*WHAT IS NEEDED*
What you output should match the data below exactly.

*DATA SEGMENT*
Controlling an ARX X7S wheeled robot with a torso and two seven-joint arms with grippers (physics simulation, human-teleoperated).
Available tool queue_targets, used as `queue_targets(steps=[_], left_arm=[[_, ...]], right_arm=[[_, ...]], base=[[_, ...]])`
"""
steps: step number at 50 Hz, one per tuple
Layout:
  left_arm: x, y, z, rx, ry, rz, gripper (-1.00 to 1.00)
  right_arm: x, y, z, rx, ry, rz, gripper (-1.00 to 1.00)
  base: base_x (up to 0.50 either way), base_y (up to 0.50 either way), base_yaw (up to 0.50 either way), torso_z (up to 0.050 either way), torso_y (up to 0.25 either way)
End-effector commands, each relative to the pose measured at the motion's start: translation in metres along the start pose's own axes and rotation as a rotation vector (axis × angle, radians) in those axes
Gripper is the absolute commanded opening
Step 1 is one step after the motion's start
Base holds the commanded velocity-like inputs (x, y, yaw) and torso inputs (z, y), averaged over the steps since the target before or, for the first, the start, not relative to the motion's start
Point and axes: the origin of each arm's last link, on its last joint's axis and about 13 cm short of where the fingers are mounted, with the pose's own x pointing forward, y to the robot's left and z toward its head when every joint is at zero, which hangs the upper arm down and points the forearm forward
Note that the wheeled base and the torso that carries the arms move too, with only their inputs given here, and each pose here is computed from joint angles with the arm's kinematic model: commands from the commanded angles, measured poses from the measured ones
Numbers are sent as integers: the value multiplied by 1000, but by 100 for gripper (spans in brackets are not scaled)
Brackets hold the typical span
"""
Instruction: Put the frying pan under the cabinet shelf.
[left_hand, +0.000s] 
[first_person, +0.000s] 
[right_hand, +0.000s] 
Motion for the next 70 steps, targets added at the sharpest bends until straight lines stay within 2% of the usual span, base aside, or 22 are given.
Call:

*WRITTEN SOLUTION*
Controlling an ARX X7S wheeled robot with a torso and two seven-joint arms with grippers (physics simulation, human-teleoperated).
Available tool queue_targets, used as `queue_targets(steps=[_], left_arm=[[_, ...]], right_arm=[[_, ...]], base=[[_, ...]])`
"""
steps: step number at 50 Hz, one per tuple
Layout:
  left_arm: x, y, z, rx, ry, rz, gripper (-1.00 to 1.00)
  right_arm: x, y, z, rx, ry, rz, gripper (-1.00 to 1.00)
  base: base_x (up to 0.50 either way), base_y (up to 0.50 either way), base_yaw (up to 0.50 either way), torso_z (up to 0.050 either way), torso_y (up to 0.25 either way)
End-effector commands, each relative to the pose measured at the motion's start: translation in metres along the start pose's own axes and rotation as a rotation vector (axis × angle, radians) in those axes
Gripper is the absolute commanded opening
Step 1 is one step after the motion's start
Base holds the commanded velocity-like inputs (x, y, yaw) and torso inputs (z, y), averaged over the steps since the target before or, for the first, the start, not relative to the motion's start
Point and axes: the origin of each arm's last link, on its last joint's axis and about 13 cm short of where the fingers are mounted, with the pose's own x pointing forward, y to the robot's left and z toward its head when every joint is at zero, which hangs the upper arm down and points the forearm forward
Note that the wheeled base and the torso that carries the arms move too, with only their inputs given here, and each pose here is computed from joint angles with the arm's kinematic model: commands from the commanded angles, measured poses from the measured ones
Numbers are sent as integers: the value multiplied by 1000, but by 100 for gripper (spans in brackets are not scaled)
Brackets hold the typical span
"""
Instruction: Put the frying pan under the cabinet shelf.
[left_hand, +0.000s] 
[first_person, +0.000s] 
[right_hand, +0.000s] 
Motion for the next 70 steps, targets added at the sharpest bends until straight lines stay within 2% of the usual span, base aside, or 22 are given.
Call:

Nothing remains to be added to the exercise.